PROBLEM REQUIREMENTS: Among the lines below, copy exactly those from the one with "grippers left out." through the one with "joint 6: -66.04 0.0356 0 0", counting both ends.

MATERIAL FOR THE TASK:
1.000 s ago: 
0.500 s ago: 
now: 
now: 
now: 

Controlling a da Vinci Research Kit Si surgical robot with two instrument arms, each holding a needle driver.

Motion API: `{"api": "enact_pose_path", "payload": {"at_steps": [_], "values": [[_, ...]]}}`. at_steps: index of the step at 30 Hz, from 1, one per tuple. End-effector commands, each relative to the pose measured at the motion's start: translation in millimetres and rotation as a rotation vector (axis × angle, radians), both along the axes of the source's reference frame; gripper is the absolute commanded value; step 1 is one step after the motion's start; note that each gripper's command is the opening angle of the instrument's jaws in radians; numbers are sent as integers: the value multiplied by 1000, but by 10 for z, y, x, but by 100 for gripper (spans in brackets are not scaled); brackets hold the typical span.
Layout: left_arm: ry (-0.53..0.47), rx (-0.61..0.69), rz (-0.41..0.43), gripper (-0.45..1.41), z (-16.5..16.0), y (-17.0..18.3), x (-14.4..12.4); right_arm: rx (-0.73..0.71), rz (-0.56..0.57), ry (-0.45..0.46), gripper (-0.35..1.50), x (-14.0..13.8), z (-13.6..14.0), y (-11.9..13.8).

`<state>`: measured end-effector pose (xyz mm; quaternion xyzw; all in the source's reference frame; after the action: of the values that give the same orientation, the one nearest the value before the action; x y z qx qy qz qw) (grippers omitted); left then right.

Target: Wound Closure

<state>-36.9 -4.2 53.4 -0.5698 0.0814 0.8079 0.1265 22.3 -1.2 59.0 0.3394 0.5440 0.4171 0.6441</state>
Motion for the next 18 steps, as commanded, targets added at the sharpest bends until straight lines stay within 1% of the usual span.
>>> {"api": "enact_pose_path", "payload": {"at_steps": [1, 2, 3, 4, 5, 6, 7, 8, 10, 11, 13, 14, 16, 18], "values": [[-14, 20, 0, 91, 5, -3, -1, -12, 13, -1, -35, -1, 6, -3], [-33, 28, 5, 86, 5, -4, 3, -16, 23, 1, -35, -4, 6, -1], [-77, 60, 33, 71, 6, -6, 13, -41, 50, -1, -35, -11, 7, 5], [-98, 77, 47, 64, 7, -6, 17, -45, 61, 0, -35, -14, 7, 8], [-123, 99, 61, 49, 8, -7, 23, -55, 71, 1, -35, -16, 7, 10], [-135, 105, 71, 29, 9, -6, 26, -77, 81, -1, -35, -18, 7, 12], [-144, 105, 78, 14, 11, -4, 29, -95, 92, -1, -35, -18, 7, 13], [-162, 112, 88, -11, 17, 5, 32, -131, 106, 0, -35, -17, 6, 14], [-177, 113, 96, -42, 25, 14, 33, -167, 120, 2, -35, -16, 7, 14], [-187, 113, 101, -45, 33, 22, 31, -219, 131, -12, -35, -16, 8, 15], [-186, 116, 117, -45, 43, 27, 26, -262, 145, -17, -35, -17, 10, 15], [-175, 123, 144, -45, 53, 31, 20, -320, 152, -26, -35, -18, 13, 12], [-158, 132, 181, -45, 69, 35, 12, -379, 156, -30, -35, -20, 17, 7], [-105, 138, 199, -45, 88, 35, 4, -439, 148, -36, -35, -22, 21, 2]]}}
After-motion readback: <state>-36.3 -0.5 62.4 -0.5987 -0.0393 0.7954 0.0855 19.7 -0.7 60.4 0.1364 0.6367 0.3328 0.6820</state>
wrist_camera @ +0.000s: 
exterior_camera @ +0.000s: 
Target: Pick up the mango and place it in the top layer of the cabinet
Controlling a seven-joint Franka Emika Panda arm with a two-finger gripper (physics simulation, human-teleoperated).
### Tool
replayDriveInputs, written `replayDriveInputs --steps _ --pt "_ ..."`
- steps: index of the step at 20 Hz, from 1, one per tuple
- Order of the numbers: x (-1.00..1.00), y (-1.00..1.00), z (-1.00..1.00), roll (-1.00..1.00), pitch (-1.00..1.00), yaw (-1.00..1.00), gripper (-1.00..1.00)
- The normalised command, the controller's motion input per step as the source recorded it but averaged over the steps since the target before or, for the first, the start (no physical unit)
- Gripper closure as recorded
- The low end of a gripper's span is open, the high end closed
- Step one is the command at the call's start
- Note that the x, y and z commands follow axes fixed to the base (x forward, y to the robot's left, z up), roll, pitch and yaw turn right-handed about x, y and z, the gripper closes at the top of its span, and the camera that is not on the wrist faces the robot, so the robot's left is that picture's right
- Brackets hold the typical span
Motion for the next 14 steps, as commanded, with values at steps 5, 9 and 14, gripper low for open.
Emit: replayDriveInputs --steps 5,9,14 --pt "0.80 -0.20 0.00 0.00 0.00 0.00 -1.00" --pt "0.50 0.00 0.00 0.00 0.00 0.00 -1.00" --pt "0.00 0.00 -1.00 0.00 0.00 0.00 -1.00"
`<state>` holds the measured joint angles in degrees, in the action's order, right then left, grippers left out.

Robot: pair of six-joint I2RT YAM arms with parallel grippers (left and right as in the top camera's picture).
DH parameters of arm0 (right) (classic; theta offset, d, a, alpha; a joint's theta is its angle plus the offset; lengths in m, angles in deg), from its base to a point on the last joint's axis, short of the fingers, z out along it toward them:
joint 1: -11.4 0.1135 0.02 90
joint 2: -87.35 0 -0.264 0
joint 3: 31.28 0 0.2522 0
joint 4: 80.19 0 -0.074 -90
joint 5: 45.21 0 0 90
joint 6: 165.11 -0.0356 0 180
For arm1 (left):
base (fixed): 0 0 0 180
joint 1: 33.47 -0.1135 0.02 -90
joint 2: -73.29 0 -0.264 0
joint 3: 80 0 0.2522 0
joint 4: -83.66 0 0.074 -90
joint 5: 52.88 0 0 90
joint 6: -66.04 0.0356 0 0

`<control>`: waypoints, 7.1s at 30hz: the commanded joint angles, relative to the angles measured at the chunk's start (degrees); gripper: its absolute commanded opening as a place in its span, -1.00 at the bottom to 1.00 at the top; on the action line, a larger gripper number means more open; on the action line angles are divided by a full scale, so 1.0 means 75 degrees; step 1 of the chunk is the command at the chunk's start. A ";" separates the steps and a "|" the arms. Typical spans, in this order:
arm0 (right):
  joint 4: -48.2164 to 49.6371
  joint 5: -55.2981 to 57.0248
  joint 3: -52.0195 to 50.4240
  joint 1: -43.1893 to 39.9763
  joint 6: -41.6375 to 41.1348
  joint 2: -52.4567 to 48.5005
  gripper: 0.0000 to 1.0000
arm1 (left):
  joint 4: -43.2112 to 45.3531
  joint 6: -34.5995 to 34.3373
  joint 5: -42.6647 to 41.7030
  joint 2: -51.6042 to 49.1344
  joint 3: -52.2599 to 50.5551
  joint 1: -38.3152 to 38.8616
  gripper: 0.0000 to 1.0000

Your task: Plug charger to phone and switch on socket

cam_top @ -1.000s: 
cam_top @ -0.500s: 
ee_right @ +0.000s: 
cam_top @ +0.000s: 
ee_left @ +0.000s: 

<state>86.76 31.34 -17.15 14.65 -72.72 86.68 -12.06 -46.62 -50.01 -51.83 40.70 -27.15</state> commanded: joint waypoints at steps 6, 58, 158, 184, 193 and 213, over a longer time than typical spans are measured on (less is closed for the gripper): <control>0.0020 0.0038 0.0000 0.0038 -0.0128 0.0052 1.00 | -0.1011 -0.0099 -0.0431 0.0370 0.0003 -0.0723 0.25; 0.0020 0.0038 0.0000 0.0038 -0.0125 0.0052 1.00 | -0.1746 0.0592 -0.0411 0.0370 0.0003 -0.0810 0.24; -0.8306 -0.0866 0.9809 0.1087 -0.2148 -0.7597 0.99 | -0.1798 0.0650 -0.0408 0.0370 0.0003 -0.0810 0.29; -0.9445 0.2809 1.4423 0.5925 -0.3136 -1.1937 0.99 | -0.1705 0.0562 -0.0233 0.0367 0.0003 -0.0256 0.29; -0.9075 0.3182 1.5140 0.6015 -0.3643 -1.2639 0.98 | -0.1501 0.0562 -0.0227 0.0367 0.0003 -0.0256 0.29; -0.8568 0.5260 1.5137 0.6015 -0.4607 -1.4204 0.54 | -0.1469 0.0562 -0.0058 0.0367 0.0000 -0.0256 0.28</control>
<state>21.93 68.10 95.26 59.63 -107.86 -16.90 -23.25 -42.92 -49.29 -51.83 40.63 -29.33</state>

RESULT FOR THIS EXERCISE:
`<state>` holds the measured joint angles in degrees, in the action's order, right then left, grippers left out.

Robot: pair of six-joint I2RT YAM arms with parallel grippers (left and right as in the top camera's picture).
DH parameters of arm0 (right) (classic; theta offset, d, a, alpha; a joint's theta is its angle plus the offset; lengths in m, angles in deg), from its base to a point on the last joint's axis, short of the fingers, z out along it toward them:
joint 1: -11.4 0.1135 0.02 90
joint 2: -87.35 0 -0.264 0
joint 3: 31.28 0 0.2522 0
joint 4: 80.19 0 -0.074 -90
joint 5: 45.21 0 0 90
joint 6: 165.11 -0.0356 0 180
For arm1 (left):
base (fixed): 0 0 0 180
joint 1: 33.47 -0.1135 0.02 -90
joint 2: -73.29 0 -0.264 0
joint 3: 80 0 0.2522 0
joint 4: -83.66 0 0.074 -90
joint 5: 52.88 0 0 90
joint 6: -66.04 0.0356 0 0

This finishes the exercise.